Cette scène affectait particulièrement Apaecidès ; et, en effet, il serait difficile de concevoir une cérémonie mieux appropriée à une religion de bienveillance, plus en harmonie avec les affections domestiques, et qui fit vibrer une corde plus sensible du cœur humain.

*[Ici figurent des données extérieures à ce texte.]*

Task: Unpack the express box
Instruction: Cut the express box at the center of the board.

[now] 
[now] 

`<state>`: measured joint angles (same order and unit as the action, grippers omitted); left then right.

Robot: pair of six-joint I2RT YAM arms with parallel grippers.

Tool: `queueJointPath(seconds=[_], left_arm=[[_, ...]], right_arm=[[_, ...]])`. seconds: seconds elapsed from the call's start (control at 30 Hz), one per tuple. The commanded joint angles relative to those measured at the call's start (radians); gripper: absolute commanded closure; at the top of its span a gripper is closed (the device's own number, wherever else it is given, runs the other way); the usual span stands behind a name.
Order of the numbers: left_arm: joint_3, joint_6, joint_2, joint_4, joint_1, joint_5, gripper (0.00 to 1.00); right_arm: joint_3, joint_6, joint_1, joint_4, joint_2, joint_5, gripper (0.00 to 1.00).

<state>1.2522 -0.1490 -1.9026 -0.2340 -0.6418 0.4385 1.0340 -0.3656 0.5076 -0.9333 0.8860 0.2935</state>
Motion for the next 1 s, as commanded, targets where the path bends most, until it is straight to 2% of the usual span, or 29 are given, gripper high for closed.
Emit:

Dans ce moment, une porte intérieure s'ouvrit, et un homme de petite taille entra dans la chambre. A sa vue, toute l'assemblée se leva. Il y avait une expression de respect profond et affectueux dans le maintien de chacun. Apaecidès, en le considérant, se sentit attiré vers lui par une irrésistible sympathie. Personne n'avait jamais regardé cet homme sans se sentir porté à l'aimer : car le sourire d'un dieu s'était reposé sur son visage ; l'incarnation de l'amour céleste y avait laissé une marque glorieuse et éternelle.

«Mes enfants, Dieu soit avec vous ! » dit le vieillard en étendant les bras ; les enfants coururent aussitôt à lui.

Il s'assit à terre, et ils se groupèrent sur son sein : c'était un beau spectacle que ce mélange des deux extrémités de la vie ; les ruisseaux sortant de leur source, et le fleuve magnifique qui se dirige vers l'océan de l'éternité ! Comme la lumière du jour à son déclin semble mêler la terre au ciel, dont elle efface les contours en confondant les sommets des montagnes avec les vapeurs de l'air, cette douce vieillesse souriante, paraissait sanctifier l'aspect de tout ce qui l'entourait, confondre la diversité des âges, et répandre sur l'enfance et sur l'âge mûr la lumière de ce ciel où elle était si près d'entrer.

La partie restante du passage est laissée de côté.